Nous avons évalué des plantes en tant que bioréacteurs pour l’expression de l’isoforme 65 kDa de l’acide glutamique décarboxylase humaine (hGAD65), l’un des principaux auto-antigènes du diabète auto-immun de type 1 (DT1). hGAD65 est largement adopté comme marqueur, à la fois pour classifier et surveiller la progression de la maladie et son rôle dans la prévention du DT1 est actuellement à l’étude dans des essais cliniques. Si ces essais sont couronnés de succès, la demande mondiale de hGAD65 recombinant augmentera considérablement.
Ici, nous nous concentrons sur l’expression de la contrepartie enzymatiquement inactive de hGAD65, hGAD65mut, un mutant généré par substitution du résidu de lysine qui lie le cofacteur PLP (pyridoxal-5'-phosphate) à un résidu d’arginine (K396R)1.

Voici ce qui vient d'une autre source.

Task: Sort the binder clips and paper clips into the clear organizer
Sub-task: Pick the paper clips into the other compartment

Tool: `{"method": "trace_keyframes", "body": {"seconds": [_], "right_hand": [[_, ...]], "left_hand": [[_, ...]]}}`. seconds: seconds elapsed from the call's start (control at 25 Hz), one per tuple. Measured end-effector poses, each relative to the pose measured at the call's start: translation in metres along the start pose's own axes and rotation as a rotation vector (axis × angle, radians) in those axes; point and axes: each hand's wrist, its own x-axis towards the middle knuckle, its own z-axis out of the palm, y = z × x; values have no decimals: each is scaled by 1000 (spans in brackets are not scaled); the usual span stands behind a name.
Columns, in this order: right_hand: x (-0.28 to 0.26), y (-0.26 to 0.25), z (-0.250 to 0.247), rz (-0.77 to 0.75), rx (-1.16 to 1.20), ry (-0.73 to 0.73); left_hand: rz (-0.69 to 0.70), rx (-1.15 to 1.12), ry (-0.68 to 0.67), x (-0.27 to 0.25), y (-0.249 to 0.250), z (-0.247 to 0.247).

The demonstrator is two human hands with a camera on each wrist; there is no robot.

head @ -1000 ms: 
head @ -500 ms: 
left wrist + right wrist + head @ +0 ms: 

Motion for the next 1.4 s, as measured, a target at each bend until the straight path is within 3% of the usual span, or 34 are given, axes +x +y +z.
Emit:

hGAD65mut conserve son immunogénicité et, dans les cellules de plantes et d’insectes, accumule jusqu’à dix fois plus que hGAD65, son homologue de type sauvage. On a émis l’hypothèse que l’activité enzymatique de hGAD65 interfère avec le métabolisme des cellules végétales à un point tel qu’elle supprime sa propre synthèse, tandis que hGAD65mut, la forme enzymatiquement inactive, peut être accumulée dans les cellules végétales à des niveaux plus élevés.
Pour l’expression de hGAD65mut, l’utilisation de différentes technologies, largement utilisées en biotechnologie végétale, a été explorée ici et comparée aux plateformes d’expression traditionnelles (Escherichia coli et à base de baculovirus/cellules d’insectes).
Dans ce travail, les plateformes recombinantes développées pour l’expression de hGAD65mut comprenant des systèmes traditionnels et à base de plantes ont été examinées et comparées sur la base de la vitesse et du rendement du procédé, ainsi que de la qualité et de la fonctionnalité du produit final.